The second film is more action-packed, delivering on the promise of the first film… I would love to watch both films back to back to get the full experience…
It should work totally because we basically end up walking into the sunset and then you have a vision of Alia Atreides in the womb and the next scene it’s maybe a few hours later. That was one of the remarkable things I think is how good the continuity is in the films…
Please break down the Gladiator scene in the film, it’s quite striking…
I’ve got to tell you that was the very first scene that was shot. That in itself is an incredibly ballsy thing for a filmmaker to do. Denis picked that as the first thing, and there may have been reasons to do with scheduling or whatever, but for the very first thing for the studio to see Austin Butler as an Infra-red psychopath arriving in an arena with the doors opening was pretty much the first shot I think I got.
That must have felt exciting and challenging at the same time…
Denis told me it cannot sound like a 21st-century sporting event. It was early in the shoot and he’d been developing Harkonnen behaviors that were different. It’s an insect culture. They don’t applaud, for example. What is the sound of 20,000 people in a gladiatorial arena where you can’t do that?
We started developing sounds and then we brought in Dave Whitehead and Martin Kwok over in New Zealand to work with us on the scene to build up the sounds. They came up with all this fantastic stuff like the banging, the foot-stomping, and then this Haka chant, which was just unbelievable, they were so great at developing this, working with the Harkonnen language, and the linguists on this film.
How long did it take to cut this specific scene?
A year later we were still working on it… trying to find a roadmap in the cut of saying where are the peaks of the sequence. It’s not just a sound thing, it’s an editorial and a performance thing of saying that the transformation of Feyd-Rautha is what this is all about. It’s a shadow challenge, mirroring the journey that we went on with Paul.
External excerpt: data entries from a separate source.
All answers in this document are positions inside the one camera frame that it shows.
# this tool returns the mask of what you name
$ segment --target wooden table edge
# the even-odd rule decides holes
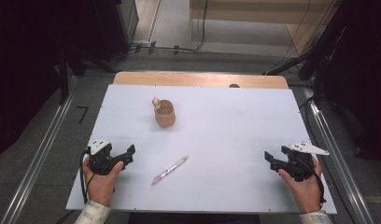
[[[198,72],[118,72],[113,84],[197,87],[229,87],[237,84],[240,88],[289,88],[287,80],[282,76]]]

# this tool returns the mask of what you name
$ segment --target finger
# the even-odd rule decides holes
[[[90,164],[91,164],[91,158],[90,156],[88,156],[86,160],[82,163],[83,174],[85,176],[92,175],[92,169],[90,167]]]
[[[118,174],[121,171],[121,168],[123,167],[124,163],[123,161],[119,161],[115,164],[114,168],[112,168],[111,172],[109,173],[109,178],[115,180],[115,178],[118,176]]]
[[[293,185],[294,180],[292,177],[283,169],[279,169],[278,173],[280,174],[281,178],[286,182],[290,187]]]
[[[313,158],[313,164],[314,164],[314,167],[315,167],[315,172],[318,176],[321,177],[321,173],[322,173],[322,167],[321,165],[318,163],[318,161],[316,160],[316,158],[312,157]]]

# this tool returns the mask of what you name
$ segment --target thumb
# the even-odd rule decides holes
[[[117,175],[120,173],[123,165],[124,165],[123,161],[119,161],[118,163],[116,163],[114,168],[112,168],[111,172],[109,173],[109,176],[115,179]]]
[[[283,169],[279,169],[278,170],[278,173],[280,174],[281,178],[284,180],[284,182],[286,182],[290,187],[292,185],[292,182],[293,182],[293,179],[292,177],[289,175],[289,173],[287,173],[285,170]]]
[[[85,161],[82,163],[83,175],[85,175],[85,176],[92,175],[92,170],[91,170],[90,164],[91,164],[91,158],[88,156],[85,159]]]

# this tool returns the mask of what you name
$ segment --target wooden mug
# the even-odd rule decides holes
[[[155,107],[156,121],[162,128],[169,127],[176,122],[176,114],[170,101],[159,100],[155,97],[152,103]]]

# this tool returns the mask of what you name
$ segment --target wooden cup
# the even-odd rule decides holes
[[[173,104],[168,100],[160,100],[160,106],[155,106],[155,118],[162,127],[168,127],[176,121],[176,114]]]

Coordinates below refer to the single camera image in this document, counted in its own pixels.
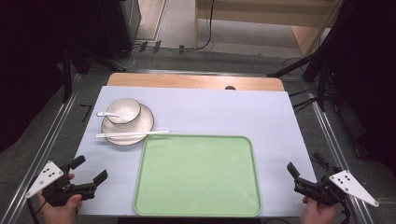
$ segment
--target white bowl
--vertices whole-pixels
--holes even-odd
[[[139,114],[140,114],[140,104],[137,102],[135,99],[132,98],[122,98],[119,99],[115,102],[113,102],[107,109],[107,112],[110,113],[117,113],[117,114],[122,114],[122,113],[129,113],[133,114],[132,116],[129,116],[128,119],[124,118],[118,118],[118,117],[111,117],[108,116],[108,120],[115,124],[125,124],[128,122],[131,122],[132,120],[136,119]]]

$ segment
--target spoon
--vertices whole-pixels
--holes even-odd
[[[122,112],[122,113],[110,113],[110,112],[98,112],[96,114],[97,117],[105,117],[105,116],[110,116],[110,117],[117,117],[120,119],[126,119],[126,120],[132,120],[136,118],[136,113],[133,111],[127,111],[127,112]]]

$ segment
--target white table surface
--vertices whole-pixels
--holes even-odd
[[[285,91],[226,91],[104,86],[92,111],[76,156],[86,161],[72,173],[74,184],[92,182],[107,169],[108,179],[95,198],[85,201],[81,215],[128,216],[134,211],[134,192],[143,141],[116,146],[101,132],[96,113],[120,98],[134,98],[154,115],[153,130],[171,133],[243,135],[253,145],[262,198],[259,217],[298,217],[303,195],[294,191],[286,166],[290,161],[301,177],[317,182],[304,139]]]

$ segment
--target metal frame
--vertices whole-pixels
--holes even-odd
[[[311,93],[308,94],[310,98],[314,98],[315,96]],[[324,133],[324,136],[327,140],[327,143],[329,144],[329,149],[332,153],[332,156],[335,160],[335,163],[337,166],[341,167],[343,170],[349,170],[349,167],[347,165],[347,160],[344,157],[343,151],[338,144],[338,141],[334,135],[334,132],[332,131],[332,126],[330,125],[330,122],[327,118],[326,112],[322,112],[320,109],[319,105],[317,102],[313,103],[313,108],[315,111],[315,114],[317,116],[317,119],[319,121],[320,127]],[[353,196],[348,196],[348,199],[350,201],[350,204],[352,206],[352,211],[354,213],[355,218],[358,220],[359,223],[364,223],[364,224],[371,224],[374,223],[372,215],[370,214],[370,211],[368,210],[367,204],[359,200]]]
[[[59,112],[55,120],[52,122],[49,131],[40,146],[40,149],[35,154],[35,158],[33,159],[32,164],[30,165],[25,177],[23,178],[22,182],[16,190],[11,204],[9,205],[1,221],[2,224],[16,223],[21,213],[21,210],[26,202],[26,199],[24,198],[24,193],[28,190],[29,184],[32,182],[34,176],[40,172],[40,168],[42,168],[47,162],[47,157],[50,154],[56,137],[58,136],[59,131],[64,125],[64,121],[66,120],[70,108],[72,107],[76,99],[76,95],[80,85],[81,76],[77,74],[73,81],[73,87],[75,87],[75,89],[72,91],[70,98],[64,104],[62,104],[61,108],[59,109]]]

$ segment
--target wooden table
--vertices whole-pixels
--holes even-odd
[[[136,86],[160,88],[195,88],[224,90],[234,87],[241,91],[284,91],[282,81],[273,77],[226,77],[202,75],[170,75],[114,73],[107,86]]]
[[[315,49],[326,28],[332,27],[343,0],[220,0],[215,1],[213,20],[290,25],[300,51]],[[194,42],[197,48],[198,19],[209,19],[211,0],[195,0]]]

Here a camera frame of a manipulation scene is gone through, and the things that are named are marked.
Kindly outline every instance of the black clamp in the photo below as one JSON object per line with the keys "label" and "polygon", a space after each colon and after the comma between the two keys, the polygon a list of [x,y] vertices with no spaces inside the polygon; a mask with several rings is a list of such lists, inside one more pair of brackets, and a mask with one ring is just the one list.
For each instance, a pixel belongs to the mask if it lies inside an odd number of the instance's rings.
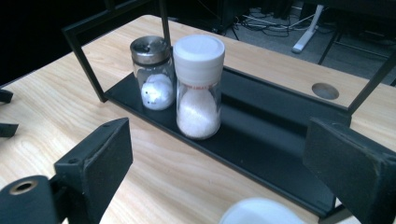
{"label": "black clamp", "polygon": [[133,162],[128,119],[103,124],[55,162],[0,191],[0,223],[99,223]]}
{"label": "black clamp", "polygon": [[[9,104],[14,94],[11,91],[0,90],[0,102]],[[12,137],[18,129],[18,124],[0,123],[0,137]]]}

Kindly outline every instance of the wooden table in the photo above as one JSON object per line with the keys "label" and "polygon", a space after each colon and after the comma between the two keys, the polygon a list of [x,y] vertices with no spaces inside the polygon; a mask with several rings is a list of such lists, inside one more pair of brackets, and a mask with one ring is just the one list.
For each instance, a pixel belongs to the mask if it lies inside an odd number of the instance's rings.
{"label": "wooden table", "polygon": [[[172,43],[209,34],[170,22]],[[84,47],[104,90],[132,70],[130,43],[163,35],[161,20],[144,16]],[[225,65],[315,95],[318,82],[333,85],[349,105],[367,80],[223,36]],[[0,122],[19,123],[0,139],[0,189],[29,176],[54,176],[53,163],[101,124],[130,119],[134,163],[102,218],[103,223],[218,223],[234,203],[265,197],[286,205],[304,222],[318,218],[249,178],[213,160],[120,107],[101,103],[73,53],[5,87],[12,102],[0,106]],[[353,116],[351,128],[396,150],[396,89],[380,85]]]}

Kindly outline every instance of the metal lid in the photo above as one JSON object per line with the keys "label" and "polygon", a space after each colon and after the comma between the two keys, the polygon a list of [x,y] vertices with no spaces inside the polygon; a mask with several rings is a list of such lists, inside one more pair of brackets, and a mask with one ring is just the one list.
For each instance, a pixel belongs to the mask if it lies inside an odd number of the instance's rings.
{"label": "metal lid", "polygon": [[132,42],[130,49],[134,63],[147,65],[161,63],[170,56],[170,47],[165,39],[156,35],[137,38]]}

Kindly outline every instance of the sugar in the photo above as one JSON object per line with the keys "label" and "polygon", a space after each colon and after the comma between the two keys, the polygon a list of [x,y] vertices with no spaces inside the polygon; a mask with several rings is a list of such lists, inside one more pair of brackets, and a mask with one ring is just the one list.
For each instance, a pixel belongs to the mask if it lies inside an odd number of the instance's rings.
{"label": "sugar", "polygon": [[173,103],[172,82],[164,74],[151,75],[142,86],[142,102],[149,109],[161,110]]}
{"label": "sugar", "polygon": [[208,90],[188,89],[179,102],[178,128],[187,136],[205,138],[219,128],[219,111]]}

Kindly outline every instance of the salt shaker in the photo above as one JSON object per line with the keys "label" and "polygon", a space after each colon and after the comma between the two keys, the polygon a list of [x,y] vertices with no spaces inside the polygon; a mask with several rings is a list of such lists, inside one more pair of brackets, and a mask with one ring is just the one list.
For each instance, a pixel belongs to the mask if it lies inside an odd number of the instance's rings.
{"label": "salt shaker", "polygon": [[191,139],[219,129],[224,54],[224,44],[211,35],[188,35],[174,45],[177,127]]}
{"label": "salt shaker", "polygon": [[176,91],[170,46],[162,37],[148,35],[137,38],[130,48],[143,105],[152,110],[169,107]]}
It has such unique energy to it the way Feyd-Rautha comes in contact with real danger, possibly for the first time…
All that was mapped out and developed and of course we had to kind of know how agitated the crowd should be at certain points for them to be able to do the VFX work. To create an arena that worked – this amazing triangular design of Patrice’s that the VFX got to develop, to make sure that eye lines were perfect. It was the very first scene to cut, and yet probably one of the last to finish.
I’m very curious about the way it was filmed and edited because of that sort of drained color look, it doesn’t look like black and white, but it’s like, what is that? What did they do there? It’s so interesting.
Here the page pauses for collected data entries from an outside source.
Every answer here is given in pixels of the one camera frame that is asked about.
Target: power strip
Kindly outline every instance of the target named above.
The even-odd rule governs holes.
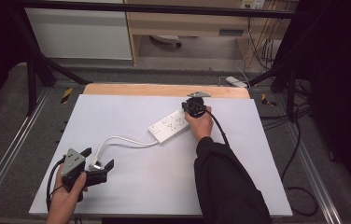
[[[227,78],[225,78],[225,80],[229,84],[231,84],[231,85],[233,85],[235,87],[245,88],[247,86],[243,81],[241,81],[241,80],[239,80],[239,79],[237,79],[235,77],[227,77]]]
[[[189,126],[184,117],[184,109],[179,109],[149,126],[148,130],[159,143],[163,143]]]

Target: wooden edge
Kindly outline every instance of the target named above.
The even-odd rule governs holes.
[[[86,86],[83,94],[187,97],[195,91],[203,91],[214,98],[249,99],[248,90],[244,88],[189,85],[92,83]]]

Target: white table
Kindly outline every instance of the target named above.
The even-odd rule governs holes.
[[[80,95],[62,140],[35,196],[33,215],[45,216],[49,172],[68,148],[93,153],[111,135],[139,142],[155,139],[147,127],[181,107],[188,97]],[[205,98],[227,134],[240,162],[261,190],[272,217],[292,212],[274,165],[265,133],[253,100]],[[223,142],[218,128],[212,137]],[[196,142],[190,132],[175,136],[163,145],[136,148],[119,140],[108,142],[100,161],[115,160],[106,183],[92,186],[77,205],[76,214],[90,217],[199,217],[193,162]],[[91,161],[87,158],[87,167]]]

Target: hand
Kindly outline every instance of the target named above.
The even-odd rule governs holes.
[[[52,201],[50,204],[47,219],[47,223],[50,224],[68,224],[71,216],[74,214],[74,210],[77,207],[77,198],[79,193],[82,190],[88,191],[88,189],[85,188],[86,173],[80,174],[70,192],[65,190],[65,188],[60,188],[60,186],[63,185],[61,177],[62,169],[63,164],[60,165],[60,168],[57,171],[56,182],[54,184],[54,189],[57,190],[53,192]]]
[[[206,109],[211,112],[210,106],[207,106]],[[192,133],[197,142],[200,142],[202,138],[211,135],[213,120],[207,112],[197,119],[191,117],[188,112],[185,112],[185,120],[190,124],[190,128],[192,129]]]

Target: black jacket
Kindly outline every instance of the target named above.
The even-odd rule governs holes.
[[[262,194],[229,147],[205,137],[196,153],[196,189],[206,224],[271,223]]]
The infrared cameras had that very special look. There are some special shots where you can go from color to infrared as well. I think the story we’re telling is that Giedi Prime has its own black sun that drains color away. It’s an artificial world, no organic matter anywhere.
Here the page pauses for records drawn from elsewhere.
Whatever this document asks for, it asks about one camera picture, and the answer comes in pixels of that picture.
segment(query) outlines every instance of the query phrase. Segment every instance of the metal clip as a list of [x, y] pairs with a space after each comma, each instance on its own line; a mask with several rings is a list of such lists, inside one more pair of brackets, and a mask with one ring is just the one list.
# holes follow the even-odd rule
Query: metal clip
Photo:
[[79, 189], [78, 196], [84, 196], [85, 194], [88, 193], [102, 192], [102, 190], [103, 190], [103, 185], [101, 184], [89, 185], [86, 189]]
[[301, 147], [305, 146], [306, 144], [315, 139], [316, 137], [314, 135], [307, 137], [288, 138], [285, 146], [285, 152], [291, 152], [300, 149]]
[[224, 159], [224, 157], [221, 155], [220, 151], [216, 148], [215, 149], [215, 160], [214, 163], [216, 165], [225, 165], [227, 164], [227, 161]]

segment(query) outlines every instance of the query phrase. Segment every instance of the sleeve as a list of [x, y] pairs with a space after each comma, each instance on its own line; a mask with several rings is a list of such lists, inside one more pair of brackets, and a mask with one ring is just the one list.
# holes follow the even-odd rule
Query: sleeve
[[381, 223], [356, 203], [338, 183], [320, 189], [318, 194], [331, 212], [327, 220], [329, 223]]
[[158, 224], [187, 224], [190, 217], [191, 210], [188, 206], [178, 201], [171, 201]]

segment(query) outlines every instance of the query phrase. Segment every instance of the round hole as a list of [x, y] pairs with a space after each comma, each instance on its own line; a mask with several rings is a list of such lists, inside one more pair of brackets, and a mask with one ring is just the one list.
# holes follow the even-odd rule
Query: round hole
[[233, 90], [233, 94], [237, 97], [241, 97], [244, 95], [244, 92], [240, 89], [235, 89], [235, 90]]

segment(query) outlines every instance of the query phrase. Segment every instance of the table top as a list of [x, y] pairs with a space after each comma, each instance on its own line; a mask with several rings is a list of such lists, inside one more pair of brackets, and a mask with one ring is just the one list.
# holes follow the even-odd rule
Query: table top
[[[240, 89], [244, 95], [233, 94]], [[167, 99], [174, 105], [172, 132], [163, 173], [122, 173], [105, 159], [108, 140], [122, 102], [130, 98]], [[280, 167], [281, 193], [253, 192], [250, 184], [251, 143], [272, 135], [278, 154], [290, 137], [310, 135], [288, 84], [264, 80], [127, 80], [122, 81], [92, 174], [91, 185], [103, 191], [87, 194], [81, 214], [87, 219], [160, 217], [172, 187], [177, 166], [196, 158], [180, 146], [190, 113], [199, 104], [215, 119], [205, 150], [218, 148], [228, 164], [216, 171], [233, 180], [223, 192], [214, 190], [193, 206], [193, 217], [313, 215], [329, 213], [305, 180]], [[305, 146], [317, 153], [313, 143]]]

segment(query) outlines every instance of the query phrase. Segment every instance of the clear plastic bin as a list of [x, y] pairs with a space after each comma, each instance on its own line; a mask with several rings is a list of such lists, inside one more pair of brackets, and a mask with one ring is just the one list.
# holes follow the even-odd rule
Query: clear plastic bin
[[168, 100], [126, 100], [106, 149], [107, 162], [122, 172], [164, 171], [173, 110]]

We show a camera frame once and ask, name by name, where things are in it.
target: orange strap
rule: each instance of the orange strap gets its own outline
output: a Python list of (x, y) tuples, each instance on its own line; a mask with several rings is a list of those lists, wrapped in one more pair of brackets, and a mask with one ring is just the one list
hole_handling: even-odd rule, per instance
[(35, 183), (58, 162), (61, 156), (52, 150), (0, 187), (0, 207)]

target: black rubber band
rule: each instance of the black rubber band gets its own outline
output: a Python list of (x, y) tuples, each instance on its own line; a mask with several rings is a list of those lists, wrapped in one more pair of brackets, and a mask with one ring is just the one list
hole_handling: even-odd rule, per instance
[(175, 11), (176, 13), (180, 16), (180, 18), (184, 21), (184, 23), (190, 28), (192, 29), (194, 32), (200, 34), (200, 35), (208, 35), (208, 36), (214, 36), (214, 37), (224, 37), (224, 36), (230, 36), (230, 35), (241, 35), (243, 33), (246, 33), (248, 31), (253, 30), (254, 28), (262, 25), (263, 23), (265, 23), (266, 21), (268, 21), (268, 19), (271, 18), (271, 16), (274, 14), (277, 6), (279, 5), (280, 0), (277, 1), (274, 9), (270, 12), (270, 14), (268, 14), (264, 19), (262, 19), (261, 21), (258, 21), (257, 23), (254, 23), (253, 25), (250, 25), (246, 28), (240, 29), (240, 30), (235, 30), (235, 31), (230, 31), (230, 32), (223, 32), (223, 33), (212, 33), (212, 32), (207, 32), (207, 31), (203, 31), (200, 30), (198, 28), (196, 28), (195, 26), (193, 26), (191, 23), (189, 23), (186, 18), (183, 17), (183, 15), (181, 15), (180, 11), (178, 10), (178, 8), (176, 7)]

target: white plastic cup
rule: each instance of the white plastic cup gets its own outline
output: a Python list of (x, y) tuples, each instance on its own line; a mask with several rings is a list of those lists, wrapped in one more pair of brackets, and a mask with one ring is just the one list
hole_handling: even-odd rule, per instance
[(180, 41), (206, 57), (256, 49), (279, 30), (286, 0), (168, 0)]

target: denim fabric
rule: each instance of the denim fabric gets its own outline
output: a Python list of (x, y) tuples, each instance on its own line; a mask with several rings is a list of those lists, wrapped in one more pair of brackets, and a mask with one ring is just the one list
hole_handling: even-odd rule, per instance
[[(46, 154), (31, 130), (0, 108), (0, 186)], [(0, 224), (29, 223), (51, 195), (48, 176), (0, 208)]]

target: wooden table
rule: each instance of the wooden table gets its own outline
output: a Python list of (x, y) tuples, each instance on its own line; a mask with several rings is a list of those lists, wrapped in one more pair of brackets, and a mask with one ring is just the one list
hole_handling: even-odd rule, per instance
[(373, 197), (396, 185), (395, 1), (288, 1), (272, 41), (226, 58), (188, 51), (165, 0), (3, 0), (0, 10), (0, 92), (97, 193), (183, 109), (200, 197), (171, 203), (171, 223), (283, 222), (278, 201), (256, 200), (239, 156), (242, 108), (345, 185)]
The idea with the infrared was that in certain key shots, you start with color and then you cross fade two different chip responses to the same light. It’s very clever work by Greig and the production team. Of course, all the costumes have to be adapted because you’re trying to get true blacks where you want them, things were specially designed to fit the infrared technology rather than the other way around.
It’s a brilliant sequence. This has been a massive undertaking. You’ve been working on this project for years, Part One and Part Two, and you won an Oscar for the first one. What’s it like being on the other end of this now?
I’m just thrilled to be working with this group of people. If I died tomorrow, I’d die with a big smile on my face that I got to work with a director who I respect so much. The team, we are like a band. It’s like being in the Rolling Stones.